◆ EXERCISE OBJECTIVE ◆
Check every line of the data and copy the ones where "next" appears.

** DATASET RECORDS follows **

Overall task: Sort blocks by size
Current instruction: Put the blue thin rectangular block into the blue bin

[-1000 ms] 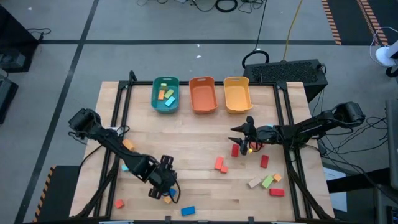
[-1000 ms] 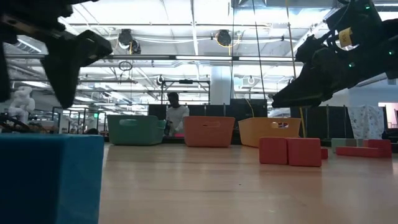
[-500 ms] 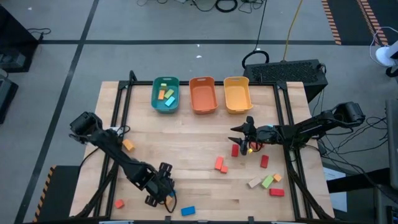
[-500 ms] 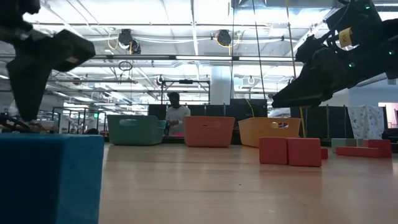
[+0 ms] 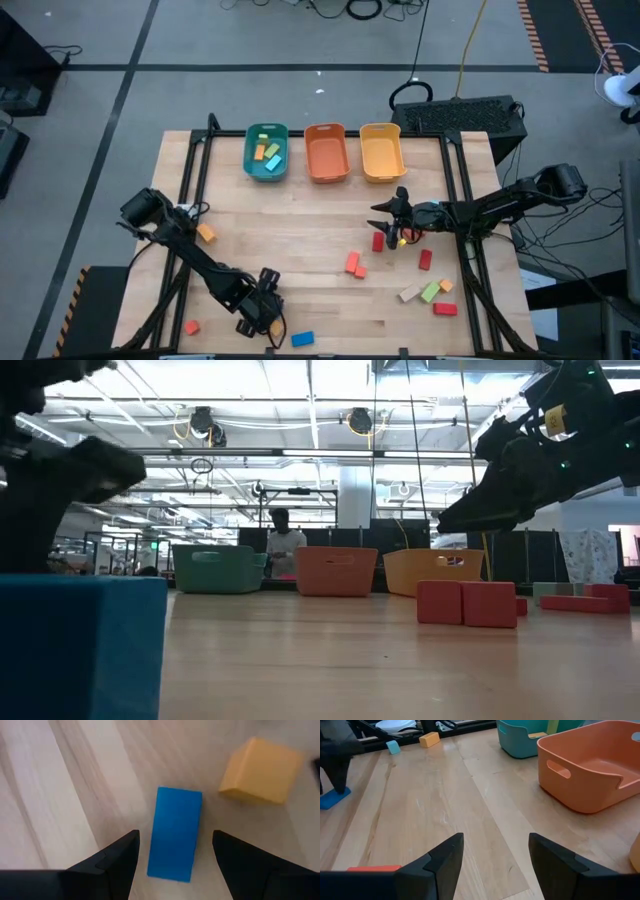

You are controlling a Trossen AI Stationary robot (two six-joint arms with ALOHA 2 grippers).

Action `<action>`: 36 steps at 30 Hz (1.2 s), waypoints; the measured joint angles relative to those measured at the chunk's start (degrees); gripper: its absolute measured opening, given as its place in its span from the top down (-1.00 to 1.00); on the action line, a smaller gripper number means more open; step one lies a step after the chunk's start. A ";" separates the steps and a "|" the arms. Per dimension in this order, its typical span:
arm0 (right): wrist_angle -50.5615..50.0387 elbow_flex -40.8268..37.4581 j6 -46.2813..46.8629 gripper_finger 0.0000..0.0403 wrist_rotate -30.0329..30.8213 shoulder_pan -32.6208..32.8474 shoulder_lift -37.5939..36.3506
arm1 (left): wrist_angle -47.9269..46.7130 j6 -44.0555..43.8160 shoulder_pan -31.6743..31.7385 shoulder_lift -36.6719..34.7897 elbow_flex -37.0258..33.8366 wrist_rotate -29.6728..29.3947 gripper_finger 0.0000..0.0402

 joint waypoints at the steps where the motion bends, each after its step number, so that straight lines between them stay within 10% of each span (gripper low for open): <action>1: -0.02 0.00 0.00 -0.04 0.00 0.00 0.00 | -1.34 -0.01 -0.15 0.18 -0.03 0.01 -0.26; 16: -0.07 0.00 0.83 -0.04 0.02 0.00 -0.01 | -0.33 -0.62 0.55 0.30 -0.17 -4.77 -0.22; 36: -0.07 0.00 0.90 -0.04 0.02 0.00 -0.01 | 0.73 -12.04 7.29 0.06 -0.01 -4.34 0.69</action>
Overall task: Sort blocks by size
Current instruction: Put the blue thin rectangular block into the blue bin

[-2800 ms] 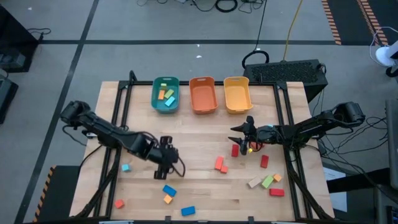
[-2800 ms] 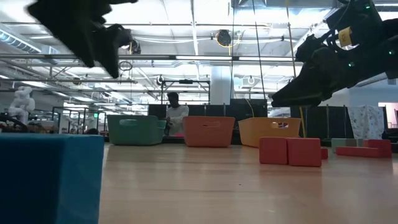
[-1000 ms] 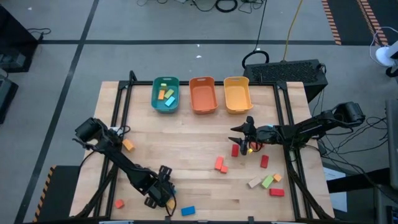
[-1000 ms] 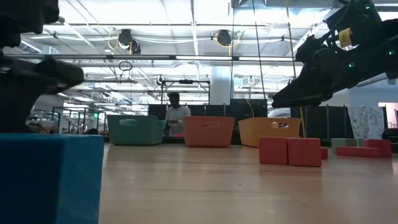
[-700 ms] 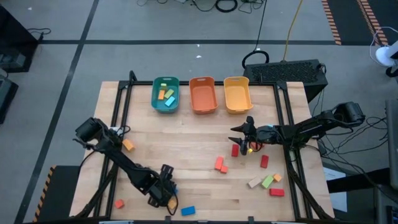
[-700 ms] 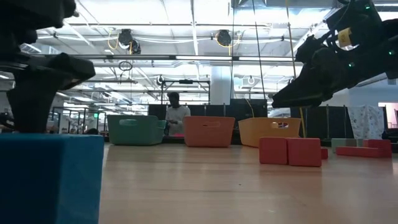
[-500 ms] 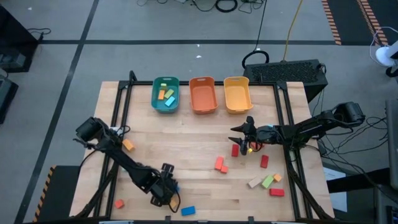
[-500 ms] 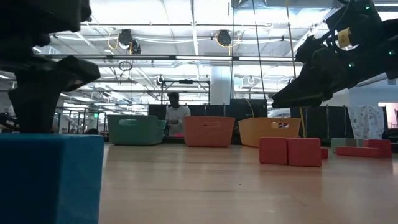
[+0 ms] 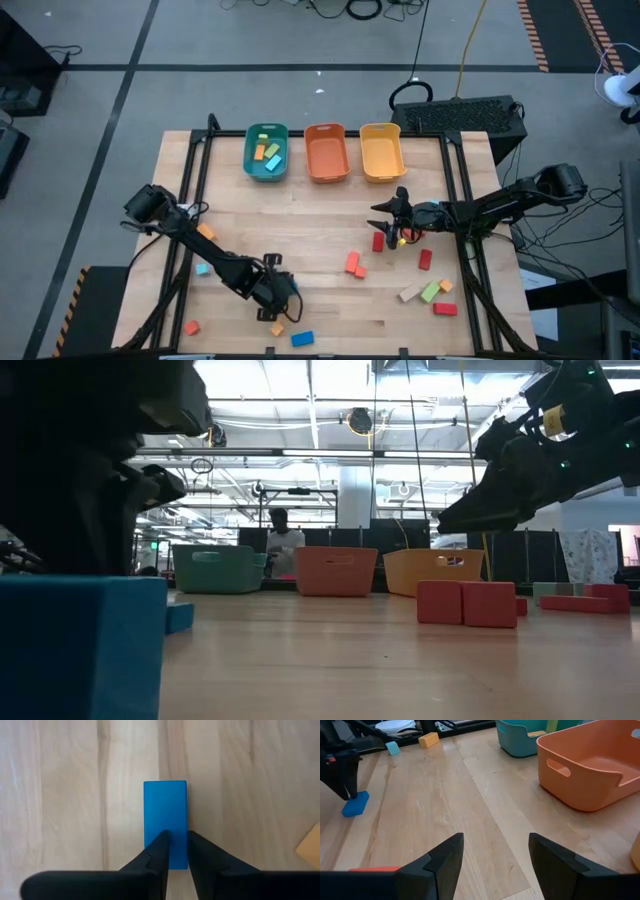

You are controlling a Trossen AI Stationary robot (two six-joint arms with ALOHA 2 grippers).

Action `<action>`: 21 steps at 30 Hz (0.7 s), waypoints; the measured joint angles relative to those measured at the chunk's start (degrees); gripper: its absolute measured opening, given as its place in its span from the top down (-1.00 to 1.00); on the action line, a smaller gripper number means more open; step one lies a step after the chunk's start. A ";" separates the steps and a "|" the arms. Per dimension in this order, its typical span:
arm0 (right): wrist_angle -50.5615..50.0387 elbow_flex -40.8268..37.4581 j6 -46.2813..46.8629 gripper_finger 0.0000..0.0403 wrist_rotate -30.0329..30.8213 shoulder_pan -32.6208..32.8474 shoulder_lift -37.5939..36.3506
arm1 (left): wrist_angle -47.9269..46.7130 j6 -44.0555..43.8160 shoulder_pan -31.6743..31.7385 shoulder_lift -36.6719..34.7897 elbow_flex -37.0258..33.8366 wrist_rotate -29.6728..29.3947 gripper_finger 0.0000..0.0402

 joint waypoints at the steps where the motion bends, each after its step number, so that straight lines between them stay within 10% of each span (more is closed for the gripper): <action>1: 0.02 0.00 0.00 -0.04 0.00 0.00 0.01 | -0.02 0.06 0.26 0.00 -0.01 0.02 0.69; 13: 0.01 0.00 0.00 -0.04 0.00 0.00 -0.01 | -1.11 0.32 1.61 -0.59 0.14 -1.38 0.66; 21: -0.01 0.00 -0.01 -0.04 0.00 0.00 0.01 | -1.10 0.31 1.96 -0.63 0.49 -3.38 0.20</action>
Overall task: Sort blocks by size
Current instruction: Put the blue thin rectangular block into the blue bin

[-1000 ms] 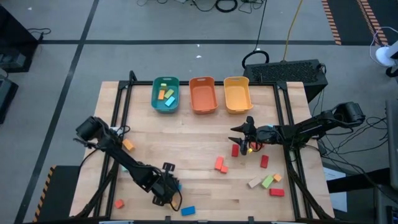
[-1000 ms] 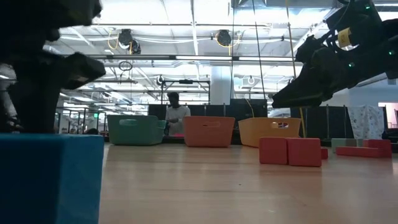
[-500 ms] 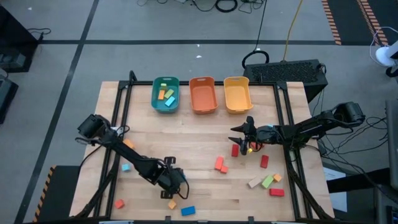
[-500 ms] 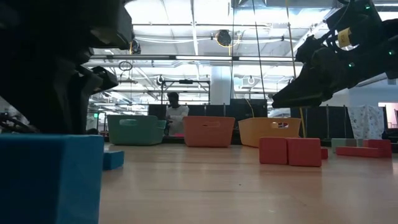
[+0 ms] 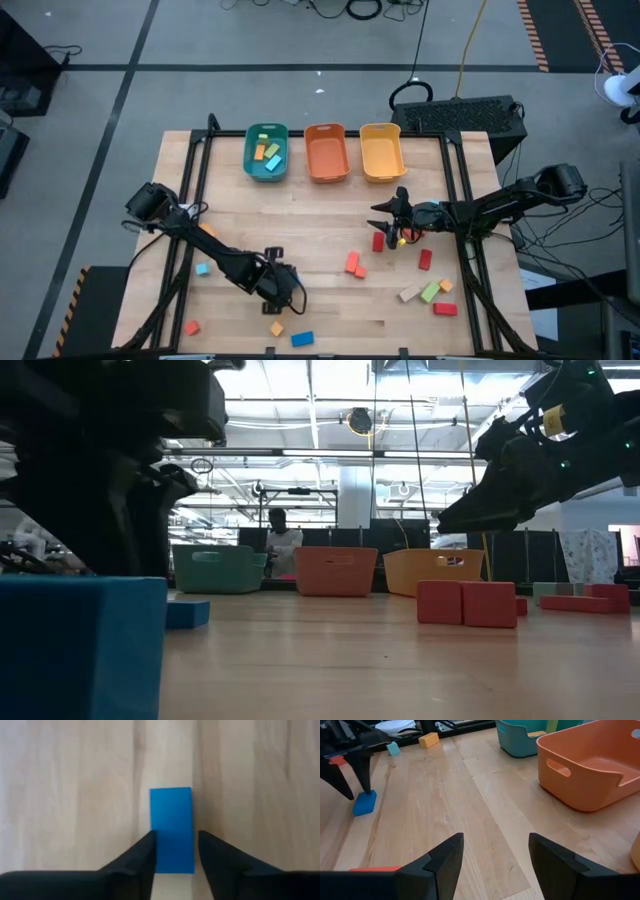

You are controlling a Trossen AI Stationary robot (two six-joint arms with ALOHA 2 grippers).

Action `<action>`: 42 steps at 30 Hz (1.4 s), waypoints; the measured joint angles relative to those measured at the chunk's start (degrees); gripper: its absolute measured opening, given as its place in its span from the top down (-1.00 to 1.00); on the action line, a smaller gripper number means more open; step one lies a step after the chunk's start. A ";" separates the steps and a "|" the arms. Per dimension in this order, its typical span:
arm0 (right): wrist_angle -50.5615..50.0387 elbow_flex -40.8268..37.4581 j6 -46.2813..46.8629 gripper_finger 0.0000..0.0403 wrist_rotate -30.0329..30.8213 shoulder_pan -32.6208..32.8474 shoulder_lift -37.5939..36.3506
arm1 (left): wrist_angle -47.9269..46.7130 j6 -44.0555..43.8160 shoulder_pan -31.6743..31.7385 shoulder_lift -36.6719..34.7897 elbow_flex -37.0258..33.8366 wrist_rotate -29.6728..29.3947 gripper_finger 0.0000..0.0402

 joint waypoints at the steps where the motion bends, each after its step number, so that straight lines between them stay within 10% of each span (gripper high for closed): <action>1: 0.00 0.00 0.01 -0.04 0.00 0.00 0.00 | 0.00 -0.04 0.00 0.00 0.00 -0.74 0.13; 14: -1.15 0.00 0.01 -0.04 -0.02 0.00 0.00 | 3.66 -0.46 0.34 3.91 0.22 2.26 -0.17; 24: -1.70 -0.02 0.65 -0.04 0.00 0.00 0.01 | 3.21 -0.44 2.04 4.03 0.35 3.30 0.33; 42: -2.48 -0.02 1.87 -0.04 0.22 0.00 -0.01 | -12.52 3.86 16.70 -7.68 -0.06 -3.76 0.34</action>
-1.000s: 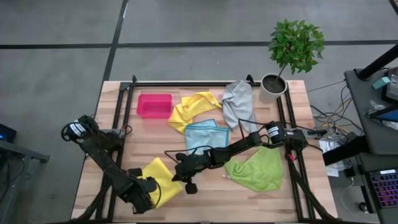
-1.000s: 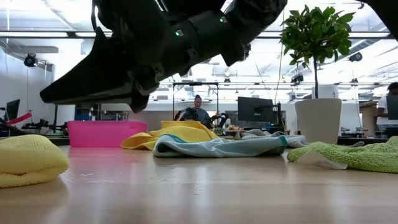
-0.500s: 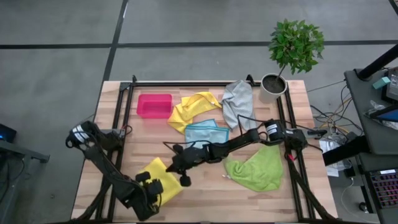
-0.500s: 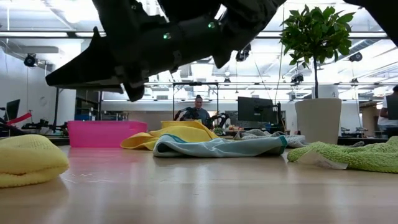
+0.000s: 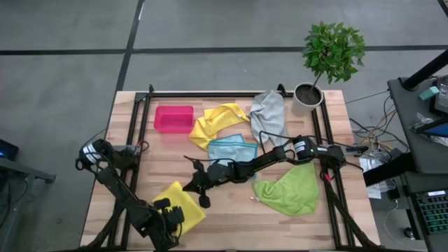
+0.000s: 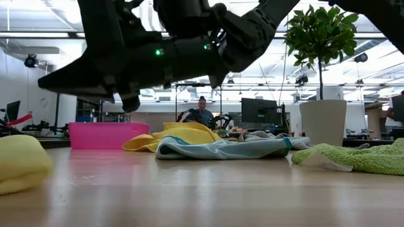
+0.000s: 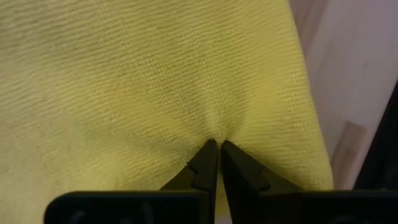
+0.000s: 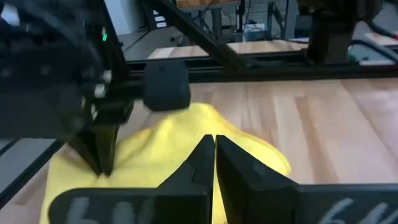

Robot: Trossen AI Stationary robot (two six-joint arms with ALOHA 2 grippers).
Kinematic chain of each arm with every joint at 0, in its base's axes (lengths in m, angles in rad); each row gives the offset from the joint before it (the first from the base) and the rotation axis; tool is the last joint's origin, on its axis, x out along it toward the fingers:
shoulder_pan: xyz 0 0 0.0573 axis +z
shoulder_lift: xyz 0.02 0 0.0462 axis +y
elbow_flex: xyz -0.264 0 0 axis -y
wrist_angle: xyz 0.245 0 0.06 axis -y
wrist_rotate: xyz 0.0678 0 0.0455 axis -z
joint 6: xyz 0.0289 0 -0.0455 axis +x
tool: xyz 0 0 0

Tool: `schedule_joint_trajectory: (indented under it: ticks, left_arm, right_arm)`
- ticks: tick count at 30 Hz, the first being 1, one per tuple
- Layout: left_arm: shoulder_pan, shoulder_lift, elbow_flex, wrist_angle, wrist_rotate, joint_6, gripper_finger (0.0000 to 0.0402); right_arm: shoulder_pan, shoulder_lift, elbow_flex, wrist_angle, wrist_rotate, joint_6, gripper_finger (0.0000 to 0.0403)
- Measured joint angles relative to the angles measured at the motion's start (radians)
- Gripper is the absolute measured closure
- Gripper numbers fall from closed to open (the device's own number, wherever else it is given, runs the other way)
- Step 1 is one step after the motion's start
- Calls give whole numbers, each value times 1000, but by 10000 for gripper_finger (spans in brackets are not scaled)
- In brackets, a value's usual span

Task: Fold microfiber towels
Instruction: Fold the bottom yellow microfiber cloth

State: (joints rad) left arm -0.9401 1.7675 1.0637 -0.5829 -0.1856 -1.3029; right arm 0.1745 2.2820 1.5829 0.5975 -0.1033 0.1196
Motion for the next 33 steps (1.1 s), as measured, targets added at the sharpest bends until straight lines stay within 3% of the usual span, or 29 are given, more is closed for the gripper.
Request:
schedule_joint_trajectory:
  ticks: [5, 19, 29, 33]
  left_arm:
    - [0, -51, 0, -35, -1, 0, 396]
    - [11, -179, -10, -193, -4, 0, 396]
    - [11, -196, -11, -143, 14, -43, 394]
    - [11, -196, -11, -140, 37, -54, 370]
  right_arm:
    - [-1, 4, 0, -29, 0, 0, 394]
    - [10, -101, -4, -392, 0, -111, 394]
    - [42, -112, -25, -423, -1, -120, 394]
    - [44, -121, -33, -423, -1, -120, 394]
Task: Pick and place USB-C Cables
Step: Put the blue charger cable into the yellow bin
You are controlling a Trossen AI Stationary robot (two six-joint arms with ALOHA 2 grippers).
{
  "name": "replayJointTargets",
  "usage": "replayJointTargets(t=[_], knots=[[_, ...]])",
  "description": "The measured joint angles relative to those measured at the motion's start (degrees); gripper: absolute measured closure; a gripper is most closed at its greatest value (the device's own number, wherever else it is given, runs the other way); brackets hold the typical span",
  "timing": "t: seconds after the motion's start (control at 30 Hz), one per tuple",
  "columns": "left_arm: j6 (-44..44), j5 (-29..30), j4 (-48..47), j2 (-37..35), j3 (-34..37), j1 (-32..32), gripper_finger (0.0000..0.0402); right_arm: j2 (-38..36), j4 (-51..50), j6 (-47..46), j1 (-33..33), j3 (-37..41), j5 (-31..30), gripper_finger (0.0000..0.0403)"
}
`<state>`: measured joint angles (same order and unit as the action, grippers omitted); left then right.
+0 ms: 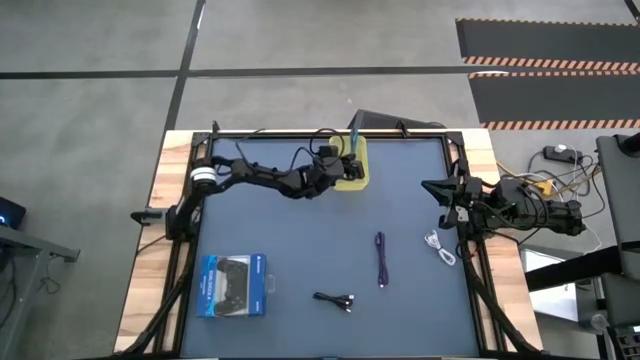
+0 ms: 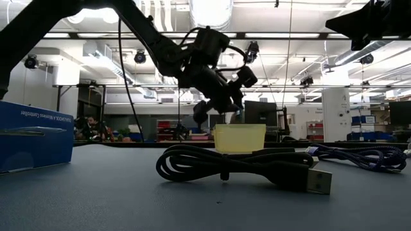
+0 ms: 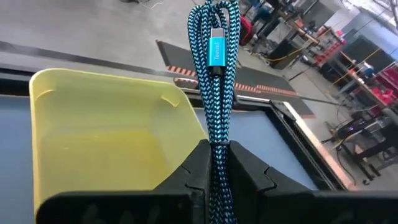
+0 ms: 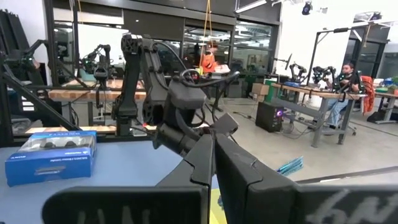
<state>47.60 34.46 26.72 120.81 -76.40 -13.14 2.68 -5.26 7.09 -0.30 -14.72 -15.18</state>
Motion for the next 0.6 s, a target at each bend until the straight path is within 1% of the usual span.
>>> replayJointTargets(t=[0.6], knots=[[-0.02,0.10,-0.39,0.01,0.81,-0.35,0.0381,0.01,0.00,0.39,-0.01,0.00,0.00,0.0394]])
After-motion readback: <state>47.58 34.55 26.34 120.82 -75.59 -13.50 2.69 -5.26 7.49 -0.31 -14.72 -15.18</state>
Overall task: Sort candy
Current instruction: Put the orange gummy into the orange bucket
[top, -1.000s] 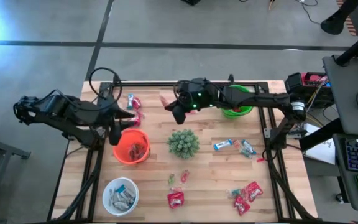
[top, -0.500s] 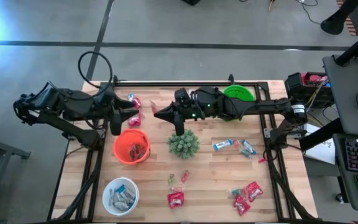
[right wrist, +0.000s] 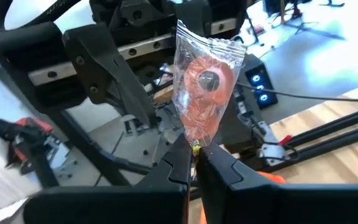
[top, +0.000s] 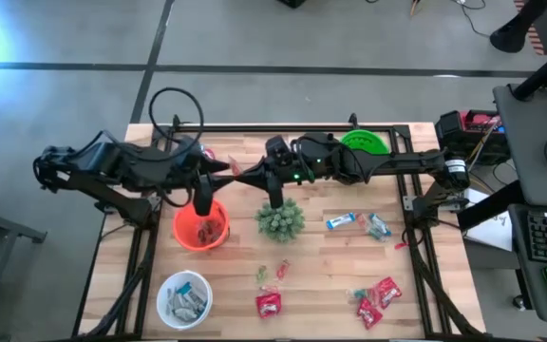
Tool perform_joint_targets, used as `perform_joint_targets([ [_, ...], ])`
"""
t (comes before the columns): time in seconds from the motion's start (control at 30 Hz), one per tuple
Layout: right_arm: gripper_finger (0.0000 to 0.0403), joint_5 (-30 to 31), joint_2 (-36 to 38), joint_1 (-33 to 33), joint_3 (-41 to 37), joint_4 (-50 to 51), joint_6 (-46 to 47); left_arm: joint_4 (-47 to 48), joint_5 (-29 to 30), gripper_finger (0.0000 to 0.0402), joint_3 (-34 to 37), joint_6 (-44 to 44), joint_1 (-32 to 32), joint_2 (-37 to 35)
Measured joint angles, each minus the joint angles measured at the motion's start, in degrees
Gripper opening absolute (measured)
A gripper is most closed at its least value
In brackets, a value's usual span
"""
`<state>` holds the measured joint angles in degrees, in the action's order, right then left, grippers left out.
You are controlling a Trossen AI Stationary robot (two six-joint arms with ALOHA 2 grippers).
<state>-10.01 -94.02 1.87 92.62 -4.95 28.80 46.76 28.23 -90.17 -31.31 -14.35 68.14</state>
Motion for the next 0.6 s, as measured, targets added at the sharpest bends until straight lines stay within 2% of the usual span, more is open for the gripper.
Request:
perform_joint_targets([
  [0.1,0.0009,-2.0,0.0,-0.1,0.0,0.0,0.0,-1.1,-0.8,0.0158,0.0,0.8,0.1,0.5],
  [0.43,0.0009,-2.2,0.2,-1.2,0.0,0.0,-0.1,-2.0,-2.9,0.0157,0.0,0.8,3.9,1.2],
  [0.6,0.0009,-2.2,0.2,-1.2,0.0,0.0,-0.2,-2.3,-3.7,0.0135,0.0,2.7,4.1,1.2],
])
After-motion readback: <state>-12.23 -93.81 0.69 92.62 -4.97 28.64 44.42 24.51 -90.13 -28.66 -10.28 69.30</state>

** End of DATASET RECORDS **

◆ ANSWER TO THIS EXERCISE ◆
Motion for the next 33 steps (1.1 s), as measured, targets added at the sharpest bends until straight lines stay within 3% of the usual span, or 29 are given, more is closed for the gripper.
Motion for the next 0.6 s, a target at each bend until the straight path is within 1% of the usual span.
Motion for the next 0.6 s, as measured, targets added at the sharpest bends until straight lines stay within 2% of the usual span, more is open for the gripper.

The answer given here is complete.